Jakarta, Gatra.com – Fakultas Hukum Universitas Bhayangkara Jakarta Raya (FH Ubhara Jaya) menggandeng Badan Riset dan Inovasi Nasional (BRIN) untuk kegiatan riset dosen dan mahasiswa.
“Ubhara Jaya berkomitmen hasil riset dapat menjadi kebaruan dalam proses perkuliahan,” kata Prof. Dr. Alum Simbolon, S.H., M.Hum., Ketua Program Studi S-3 FH Ubhara Jaya dilansir dari Antara, Senin (25/3).
Prof. Alum menyampaikan, kolaborasi ?FH Ubhara Jaya dengan BRIN tersebut sebagai bukti dari komitmen pihaknya menerapkan tridarma perguruan tinggi, terutama penelitian dan pengabdian kepada masyarakat.
Ia meyampaikan keteranan tersebut usai? bertemu dengan Kepala Pusat Riset Hukum BRIN, Dr. Laely Nurhidayah di Jakarta, padsa Kamis pekan kemarin. Pada hari yang sama, BRIN juga menerima sejumlah pengurus Asosiasi Pengajar Hukum Adat (APHA) Indonesia yang diketuai Prof. Dr. St. Laksanto Utomo, S.H., M.Hum.
Prof.
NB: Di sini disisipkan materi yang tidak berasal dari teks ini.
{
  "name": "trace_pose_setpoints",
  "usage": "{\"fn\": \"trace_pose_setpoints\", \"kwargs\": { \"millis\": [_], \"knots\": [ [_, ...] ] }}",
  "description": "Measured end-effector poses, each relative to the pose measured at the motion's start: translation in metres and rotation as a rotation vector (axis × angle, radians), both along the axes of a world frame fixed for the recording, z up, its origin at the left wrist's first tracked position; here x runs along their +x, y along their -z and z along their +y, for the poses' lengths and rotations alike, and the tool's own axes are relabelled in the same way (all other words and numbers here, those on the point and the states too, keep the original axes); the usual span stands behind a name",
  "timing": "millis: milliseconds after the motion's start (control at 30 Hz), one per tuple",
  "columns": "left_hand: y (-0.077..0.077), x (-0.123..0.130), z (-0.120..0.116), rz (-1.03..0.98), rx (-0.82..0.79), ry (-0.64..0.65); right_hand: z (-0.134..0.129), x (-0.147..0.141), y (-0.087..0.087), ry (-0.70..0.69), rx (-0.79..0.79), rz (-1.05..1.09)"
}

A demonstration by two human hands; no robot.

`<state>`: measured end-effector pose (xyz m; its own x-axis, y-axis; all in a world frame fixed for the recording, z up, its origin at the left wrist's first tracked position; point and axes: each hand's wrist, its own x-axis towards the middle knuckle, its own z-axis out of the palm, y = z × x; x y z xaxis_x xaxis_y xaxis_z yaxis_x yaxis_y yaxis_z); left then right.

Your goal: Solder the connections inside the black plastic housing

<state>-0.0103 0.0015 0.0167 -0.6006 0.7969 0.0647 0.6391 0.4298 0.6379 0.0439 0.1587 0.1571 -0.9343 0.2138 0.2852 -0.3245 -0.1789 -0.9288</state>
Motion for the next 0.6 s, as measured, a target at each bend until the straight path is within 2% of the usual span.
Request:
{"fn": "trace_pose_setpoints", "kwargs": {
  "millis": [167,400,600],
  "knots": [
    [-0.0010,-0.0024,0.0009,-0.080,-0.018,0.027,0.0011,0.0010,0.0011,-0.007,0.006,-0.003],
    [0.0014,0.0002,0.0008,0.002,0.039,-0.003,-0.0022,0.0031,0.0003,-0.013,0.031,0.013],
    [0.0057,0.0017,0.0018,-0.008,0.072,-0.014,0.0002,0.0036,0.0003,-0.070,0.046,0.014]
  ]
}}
Alum Simbolon berharap mahasiswa, khususnya mahasiswa Program Studi (Prodi) S-3, dapat melakukan riset yang merupakan salah satu manifestasi tridarma perguruan tinggi.
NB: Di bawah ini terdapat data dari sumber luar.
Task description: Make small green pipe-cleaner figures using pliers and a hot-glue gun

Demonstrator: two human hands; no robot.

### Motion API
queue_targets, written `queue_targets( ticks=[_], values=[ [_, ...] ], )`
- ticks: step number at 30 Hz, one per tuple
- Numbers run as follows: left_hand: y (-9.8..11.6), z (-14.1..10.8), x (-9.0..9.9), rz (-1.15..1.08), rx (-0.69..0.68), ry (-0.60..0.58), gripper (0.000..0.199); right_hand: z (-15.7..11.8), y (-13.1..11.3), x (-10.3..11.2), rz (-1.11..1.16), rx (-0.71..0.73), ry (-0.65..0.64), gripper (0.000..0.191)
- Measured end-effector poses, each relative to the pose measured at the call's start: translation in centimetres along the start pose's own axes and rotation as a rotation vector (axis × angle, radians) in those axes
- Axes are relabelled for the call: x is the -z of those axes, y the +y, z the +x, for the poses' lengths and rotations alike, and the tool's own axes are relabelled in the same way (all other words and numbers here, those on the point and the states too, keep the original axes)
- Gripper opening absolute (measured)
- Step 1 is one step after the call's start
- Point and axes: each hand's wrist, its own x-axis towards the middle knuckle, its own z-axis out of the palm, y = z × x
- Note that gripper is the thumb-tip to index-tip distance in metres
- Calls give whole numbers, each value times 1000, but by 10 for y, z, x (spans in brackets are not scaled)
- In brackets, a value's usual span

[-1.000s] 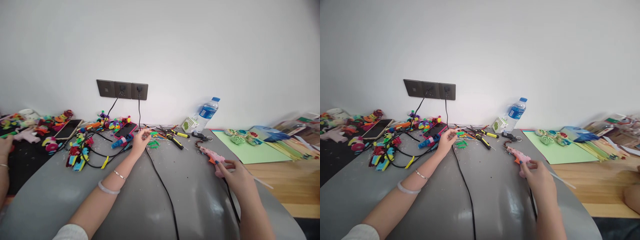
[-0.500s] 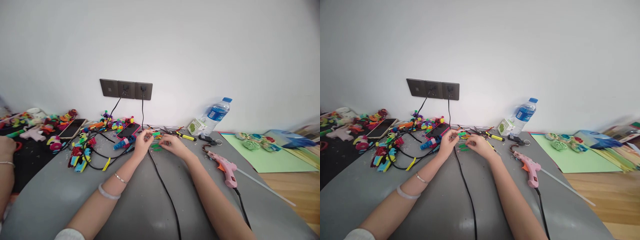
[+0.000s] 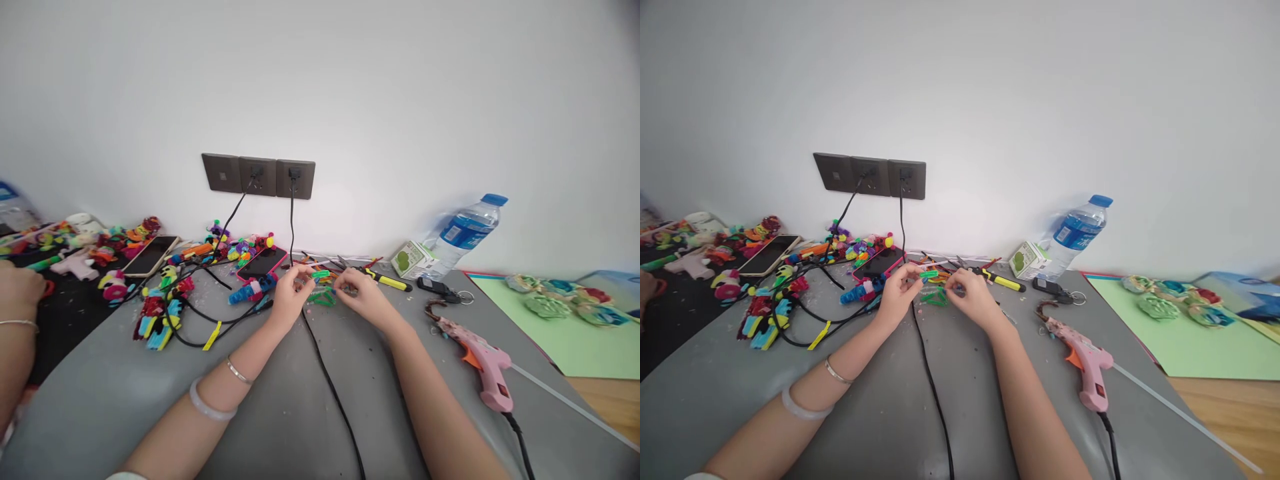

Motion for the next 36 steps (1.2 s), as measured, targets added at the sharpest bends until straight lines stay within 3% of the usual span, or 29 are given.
queue_targets(
  ticks=[3, 5, 11, 17, 36],
  values=[
    [-1, 0, 0, -2, 15, -10, 12, -3, 1, 11, 72, -123, 175, 8],
    [-1, 0, 0, -8, 17, -21, 11, -4, 1, 15, 142, -188, 217, 13],
    [-3, 0, 1, -22, -3, -47, 12, -2, -5, 12, 370, -265, 135, 22],
    [-4, -1, 1, 1, 37, -118, 13, -1, -7, 9, 471, -229, 174, 25],
    [0, -3, -2, -43, 100, -222, 20, 0, -8, 4, 507, -139, 52, 25]
  ],
)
Menurutnya, dengan kolaborasi dengan BRIN tersebut, maka dosen dan mahasiswa Ubhara Jaya sebagai akademikus dapat menjalankan riset yang telah menjadi agenda dari BRIN.
Prof. Alum Simbolon lebih lanjut menyampaikan, kerja sama antara Prodi S3 Ubhara Jaya dan Pusat Riset Hukum BRIN ?ini perlu dioptimalkan dengan adanya kerja sama mahasiswa S-3 dalam riset disertasi dari Library BRIN, perpustakaan khusus di bawah instansi tersebut.
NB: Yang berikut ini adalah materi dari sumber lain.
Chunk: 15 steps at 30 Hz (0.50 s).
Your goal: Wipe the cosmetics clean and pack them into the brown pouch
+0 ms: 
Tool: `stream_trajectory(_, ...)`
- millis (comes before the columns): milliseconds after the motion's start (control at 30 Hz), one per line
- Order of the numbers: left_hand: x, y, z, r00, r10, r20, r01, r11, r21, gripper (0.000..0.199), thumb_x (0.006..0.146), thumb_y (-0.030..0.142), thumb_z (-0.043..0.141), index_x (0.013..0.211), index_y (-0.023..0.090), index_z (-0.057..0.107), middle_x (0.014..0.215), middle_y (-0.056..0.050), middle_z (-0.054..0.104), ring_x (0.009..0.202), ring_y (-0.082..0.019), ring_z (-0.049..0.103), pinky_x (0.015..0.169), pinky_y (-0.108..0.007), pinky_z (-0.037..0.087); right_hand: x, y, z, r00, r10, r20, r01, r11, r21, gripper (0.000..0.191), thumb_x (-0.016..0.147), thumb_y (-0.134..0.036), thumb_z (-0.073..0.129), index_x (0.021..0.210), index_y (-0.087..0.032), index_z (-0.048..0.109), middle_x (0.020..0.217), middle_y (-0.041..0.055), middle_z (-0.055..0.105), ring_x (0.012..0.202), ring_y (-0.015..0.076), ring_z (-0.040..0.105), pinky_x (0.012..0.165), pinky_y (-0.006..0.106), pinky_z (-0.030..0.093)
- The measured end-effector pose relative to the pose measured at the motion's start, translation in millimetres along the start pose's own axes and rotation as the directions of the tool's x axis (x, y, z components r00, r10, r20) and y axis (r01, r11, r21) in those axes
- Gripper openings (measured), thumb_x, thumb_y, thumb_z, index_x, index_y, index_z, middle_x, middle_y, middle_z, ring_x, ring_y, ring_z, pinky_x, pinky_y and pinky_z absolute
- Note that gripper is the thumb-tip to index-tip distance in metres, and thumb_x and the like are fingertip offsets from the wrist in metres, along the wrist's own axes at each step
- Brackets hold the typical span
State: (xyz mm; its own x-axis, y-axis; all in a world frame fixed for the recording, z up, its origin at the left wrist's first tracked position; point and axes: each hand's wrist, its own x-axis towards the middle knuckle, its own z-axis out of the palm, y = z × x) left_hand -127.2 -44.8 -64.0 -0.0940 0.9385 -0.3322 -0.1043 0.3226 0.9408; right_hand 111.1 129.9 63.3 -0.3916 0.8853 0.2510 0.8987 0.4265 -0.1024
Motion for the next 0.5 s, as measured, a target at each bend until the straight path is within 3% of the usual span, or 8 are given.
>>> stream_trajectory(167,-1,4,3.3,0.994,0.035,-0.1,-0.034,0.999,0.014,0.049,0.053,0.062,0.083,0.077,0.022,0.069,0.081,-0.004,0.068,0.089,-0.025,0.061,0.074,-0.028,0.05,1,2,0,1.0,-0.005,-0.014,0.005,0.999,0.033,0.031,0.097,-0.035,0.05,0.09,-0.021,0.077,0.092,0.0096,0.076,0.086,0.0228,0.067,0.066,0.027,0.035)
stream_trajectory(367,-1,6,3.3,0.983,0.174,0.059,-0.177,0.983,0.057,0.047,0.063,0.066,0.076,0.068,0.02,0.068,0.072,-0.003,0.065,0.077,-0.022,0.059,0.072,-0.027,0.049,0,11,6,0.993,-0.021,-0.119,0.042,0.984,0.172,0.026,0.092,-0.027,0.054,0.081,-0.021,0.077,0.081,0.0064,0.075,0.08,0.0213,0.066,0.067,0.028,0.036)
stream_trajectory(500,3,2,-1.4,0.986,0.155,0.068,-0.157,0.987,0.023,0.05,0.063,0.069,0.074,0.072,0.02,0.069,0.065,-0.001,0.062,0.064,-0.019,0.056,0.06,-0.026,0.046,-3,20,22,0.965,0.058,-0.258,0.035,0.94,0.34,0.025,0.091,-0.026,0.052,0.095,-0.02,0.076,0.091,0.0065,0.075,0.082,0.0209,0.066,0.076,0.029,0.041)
“Mahasiswa S-3 Ubhara Jaya bisa memanfaatkan fasilitas riset hukum yang ada di BRIN," kata Prof. Alum didampingi Sesprodi FH Ubhara Jaya, Dr. Dwi Andayani Budisetyowati, S.H., M.H. dan Guru Besar FH Ubhara Jaya, Prof. Dr. Laksanto Utomo.
Semenara itu, Prof. Laksanto menyampaikan, perjuangan mendorong lahirya Undang-Undang (UU) Hukum Adat adalah tugas semua pihak, utamanya kelompok akademikus untuk terus melakukan penelitian dan penulisan, baik lewat jurnal maupun opini ilmiah untuk menegaskan, perlunya ada UU Hukum Adat yang dapat melindungi eksistensi mereka.
Sesuai Pasal 18B Ayat (2), lanjut Prof. Laksanto, Negara mengakui dan menghormati kesatuan-kesatuan masyarakat hukum adat serta hak-hak tradisionalnya sepanjang masih hidup dan sesuai dengan perkembangan masyarakat dan prinsip Negara Kesatuan Republik Indonesia, yang diatur dalam undang-undang.
“Sampai saat ini, UU sebagai amanat dari konstitusi dasar itu belum juga lahir,” katanya.